More than half of this nation's health care clinics are shuttered. In a more prosperous time, many of its major hospitals rivaled those in Europe, but today six of every ten are empty of both employees and medicine after weeks of looting and urban violence.

OCHA spokesman Kayode Egbeleye says the three clinics that are open in the commercial capital of Abidjan, serving a population of about six million, don't even have food, let alone medicine.

International donors have pledged $160 million to help this once economically mighty West African state back on its feet, but Egbeleye says only a small portion of that amount has materialized.

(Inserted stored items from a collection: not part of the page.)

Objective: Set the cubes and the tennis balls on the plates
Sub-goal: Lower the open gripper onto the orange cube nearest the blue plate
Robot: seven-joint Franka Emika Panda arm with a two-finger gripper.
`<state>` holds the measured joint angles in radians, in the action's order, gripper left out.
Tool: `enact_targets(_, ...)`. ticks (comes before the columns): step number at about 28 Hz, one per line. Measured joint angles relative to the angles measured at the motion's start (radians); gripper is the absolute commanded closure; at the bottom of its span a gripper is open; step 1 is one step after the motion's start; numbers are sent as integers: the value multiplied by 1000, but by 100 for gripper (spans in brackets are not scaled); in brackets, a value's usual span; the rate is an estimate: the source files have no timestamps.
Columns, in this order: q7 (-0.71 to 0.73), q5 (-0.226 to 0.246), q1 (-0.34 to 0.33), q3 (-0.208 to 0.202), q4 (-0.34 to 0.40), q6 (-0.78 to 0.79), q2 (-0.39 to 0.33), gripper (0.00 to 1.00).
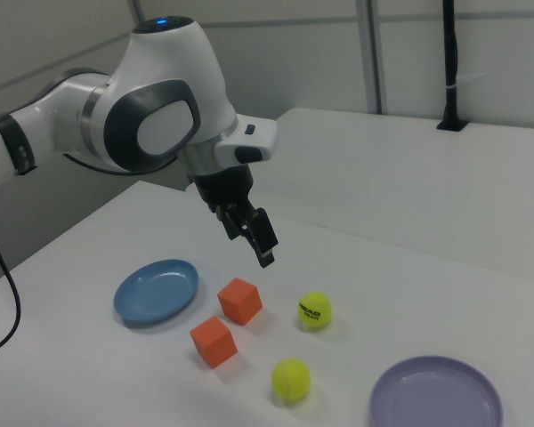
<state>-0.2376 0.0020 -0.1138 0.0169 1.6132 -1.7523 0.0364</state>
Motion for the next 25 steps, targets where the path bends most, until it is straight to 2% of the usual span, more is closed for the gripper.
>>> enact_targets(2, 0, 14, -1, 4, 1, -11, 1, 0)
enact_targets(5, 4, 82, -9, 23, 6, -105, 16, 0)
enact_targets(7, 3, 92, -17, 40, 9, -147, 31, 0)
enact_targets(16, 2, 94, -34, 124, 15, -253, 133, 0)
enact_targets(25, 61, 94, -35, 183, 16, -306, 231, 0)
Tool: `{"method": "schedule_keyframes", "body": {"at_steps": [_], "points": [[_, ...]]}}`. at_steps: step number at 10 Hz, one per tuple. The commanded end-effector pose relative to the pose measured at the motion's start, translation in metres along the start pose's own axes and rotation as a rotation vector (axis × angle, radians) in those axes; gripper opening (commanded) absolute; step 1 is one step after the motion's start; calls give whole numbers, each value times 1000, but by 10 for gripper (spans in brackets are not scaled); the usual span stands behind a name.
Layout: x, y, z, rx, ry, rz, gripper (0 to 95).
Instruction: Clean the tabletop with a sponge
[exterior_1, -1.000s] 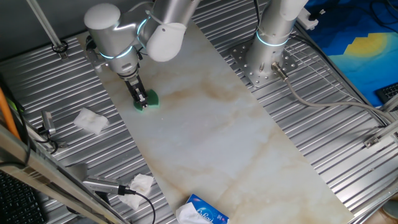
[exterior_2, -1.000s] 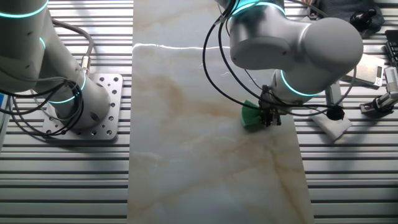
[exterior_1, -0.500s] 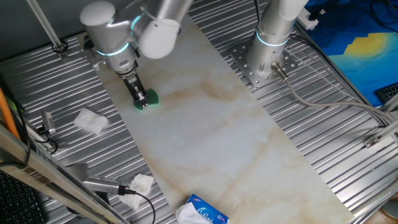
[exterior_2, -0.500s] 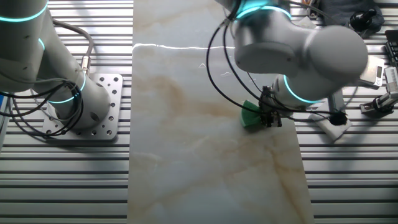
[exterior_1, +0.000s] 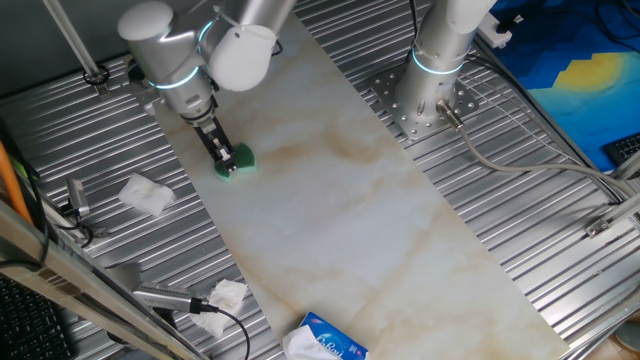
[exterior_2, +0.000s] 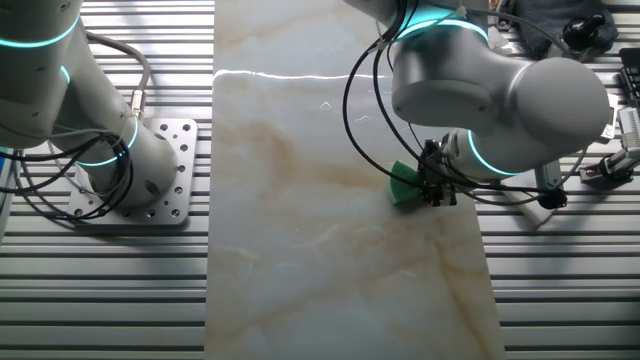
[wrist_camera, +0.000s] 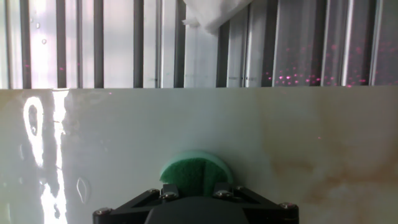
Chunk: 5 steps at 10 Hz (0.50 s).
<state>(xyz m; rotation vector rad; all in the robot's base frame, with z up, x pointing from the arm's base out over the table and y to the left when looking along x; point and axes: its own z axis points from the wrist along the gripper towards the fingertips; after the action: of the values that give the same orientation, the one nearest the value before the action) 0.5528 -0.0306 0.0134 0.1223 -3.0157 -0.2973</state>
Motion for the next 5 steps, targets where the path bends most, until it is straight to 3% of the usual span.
{"method": "schedule_keyframes", "body": {"at_steps": [1,5], "points": [[0,-1,0,1,3,-1,0],[0,-1,0,-10,12,14,0]]}}
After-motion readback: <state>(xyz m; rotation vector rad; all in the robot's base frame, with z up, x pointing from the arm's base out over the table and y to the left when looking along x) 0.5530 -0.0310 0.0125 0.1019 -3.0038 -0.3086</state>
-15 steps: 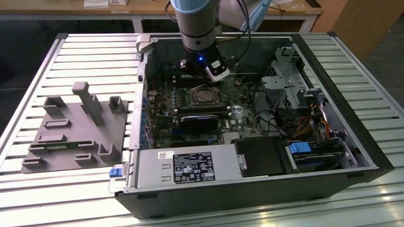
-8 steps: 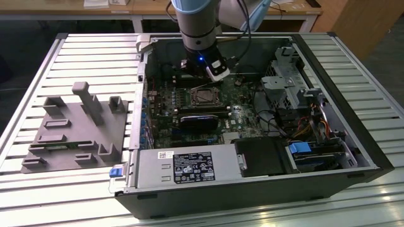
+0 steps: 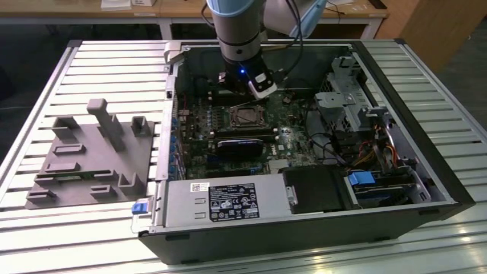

"Out of this amount the real sum that comes to Cote d'Ivoire is like $22.4 million. So we need more resources, we need more money to be able to respond quickly and positively where the needs are most immediately felt, notably in the area of shelter, health, protection of civilians, and this is where we really need to respond quickly," said Egbeleye.

Western Ivory Coast, he says, remains particularly bad shape. In one camp near the western town of Duékoué, Egbeleye says 28,000 people are stuck in a four-hectare plot of tents, the size of just eight football fields.

People living there, he says, face the constant threat of an outbreak of water-born diseases like cholera.

Yet he says, the biggest threat they face is an outbreak of violence. Militiamen have been seen patrolling Ivory Coast's western border with Liberia.

Egbeleye says leftover violence between militias in Ivory Coast have kept OCHA and other aid workers from visiting the most needy parts of its vast rural area.

"The situation we are working in is very difficult. By and large we have donations of drugs that are coming, we have NGOs that are starting community initiatives to deal with garbage collection, water has been restored, but by and large, the issue of access by humanitarian workers to the needy because of insecurity is the problem. It's an obstacle, it's a major obstacle. It's a major obstacle," Egbeleye said.

Banks in Abidjan reopened Thursday, returning some semblance of normal daily life to an economy whose majority of salaried wage earners have not been paid since at least January.